A mi abuelo no se le cayó ningún rayo a encima. Más bien una granizada que afectó sólo a su trozo del suelo y lo va emxampar de lleno. La pérdida de la cosecha y la subsiguiente ruina la obligarían a tomar el camino de la migración. Mi madre se crio con una abuela que explicaba historias de ciegos y milagros bien reales. Rondallas i fábulas donde hacía presentes brujas más o menos inexpertas y mujeres que se habían dejado a los moros durante la conquista de aquellos parajes del secano de Teruel, que parecían contemporáneas por lo tanto vivas como se hacían presentes. Un mundo donde hay gente que tenía dones y sabía sacar males y ver cosas que no se veían aparentemente. También historias de violencia, de desesperación y de maldad que no se atrevían a decir en voz alta. En todos estos referentes familiares que me han tocado en herencia, tan alejados lingüísticamente, ambientalmente, paisajísticamente del universo de Irene Solà, pensaba en todo eso mientras el otro día estaba en las gradas de la Biblioteca de Catalunya, viendo Canto jo i la muntanya balla'.
De hecho, sin saberlo estaba prácticamente repitiendo las palabras escritas por Guillem Albà y Joan Arqué, los directores del montaje de La Perla 29, cuándo dicen "Canto yo y la montaña baila, resuena dentro de las geografías de nuestros recoreds y de nuestras vivencias, ya sean las más presentes como las más inconscientes y escondidas. Son unos recuerdos que vienen de lejos, de más allá de nuestra razón. Sueño recuerdos atávicos que nos ligan (todavía) al orden natural que manda todas las cosas". O cuando añaden "Un limbo ancestral donde nuestra existencia no es mucho más importante que la de un grano de arena, la de una gota de agua, la d0un chico de aire, una hoja de roble o de cualquier otro animal que habite dentro de la constelación cruel, sabia y natural de la Montaña".

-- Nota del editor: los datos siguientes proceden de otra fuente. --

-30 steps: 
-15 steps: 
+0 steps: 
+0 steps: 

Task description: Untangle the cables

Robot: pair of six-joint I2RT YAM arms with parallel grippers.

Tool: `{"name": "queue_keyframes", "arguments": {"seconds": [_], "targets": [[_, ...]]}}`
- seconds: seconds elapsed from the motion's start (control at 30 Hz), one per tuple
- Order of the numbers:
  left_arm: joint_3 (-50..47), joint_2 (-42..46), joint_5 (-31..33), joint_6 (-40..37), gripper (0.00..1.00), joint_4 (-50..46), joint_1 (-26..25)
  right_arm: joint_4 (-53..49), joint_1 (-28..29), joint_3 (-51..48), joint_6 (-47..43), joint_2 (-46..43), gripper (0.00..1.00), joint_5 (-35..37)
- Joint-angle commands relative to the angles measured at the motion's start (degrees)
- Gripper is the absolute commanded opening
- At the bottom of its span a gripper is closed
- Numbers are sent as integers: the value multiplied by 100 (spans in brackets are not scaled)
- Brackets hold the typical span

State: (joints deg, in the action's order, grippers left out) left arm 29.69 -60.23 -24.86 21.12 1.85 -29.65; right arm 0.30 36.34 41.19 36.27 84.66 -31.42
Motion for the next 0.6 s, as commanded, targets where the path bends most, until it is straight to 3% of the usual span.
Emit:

El reto de adaptar la novela
También pensaba y cabilaba sobre como el equipo había superado el reto mayúsculo de adaptar una novela de estructura e idiosincrasia tan particular como el éxito que ha sido de público y crítico Canto yo y la montaña baila. Una novela coral donde, recordamos, hablan en primera persona el Sió, Mia, Hilari o Jaume, el hijo de los gigantes, pero también los corzos y las mujeres de agua, la lluvia o los perros, los fantasmas y las setas. Hay quien ha querido encontrar en la novela un aire escapista o naïf, pastoral, incluso cuando quizás sería más adecuado situarla en la tradición del drama rural de Víctor Català. Una autora también a menudo tomada del mito y no observada en la profundidad que merece a alguien que no estuvo, como nos quieren hacer creer, aislada en l'Escala. Claudia Cedó es la responsable de la adaptación en un texto que juega con la lengua y el hablar de la zona de entre Camprodon y Prats de Molló como un elemento más para reconstruir y conducirnos a un territorio donde la memoria de la supervivencia, la violencia, la superstición y la muerte fácilmente se confunden con la leyenda, la fantasía y una poesía ancestral nada bucólica. Un mundo, que si nos lo miramos con los ojos del excursionista que sólo repite tópicos y más tópicos sobre las bondades de la montaña, la genuinidad de sus habitantes y la calidad de sus productos artesanales, no llegaremos a entender nunca.
El reto de la adaptación se resuelve con el sentido práctico y la creatividad de La Perla 29, que en este caso y en un momento tan necesario vuelve a montar un espectáculo donde a mezcla del gesto y la interpretación de actores como Anna Sahún, Laura Aubert, Diego Lorca, Ireneu Tranis, Caterina Togores y la guitarrista Amaia Mirada, siguiendo la composición musical, de Judit Neddermann, la coreografía y los artilugios tecnics y artesanales que llenan la bóveda del antiguo Hospital de la Santa Creu, puede crear un pequeño milagro cada noche. El milagro de hacernos olvidar casi un año de pandemia, de distancia, de toque de queda y de contagio. Un milagro lleno de la sencillez aparente e hipnótica de la escritora de Malla. No desvelaremos demasiados detalles, porque preferimos que el espectador quede embelesado cuando vea aparecer delante suyo un corzo que salta por el espacio escénico. Sólo para ver aquel corzo habrá valido la pena.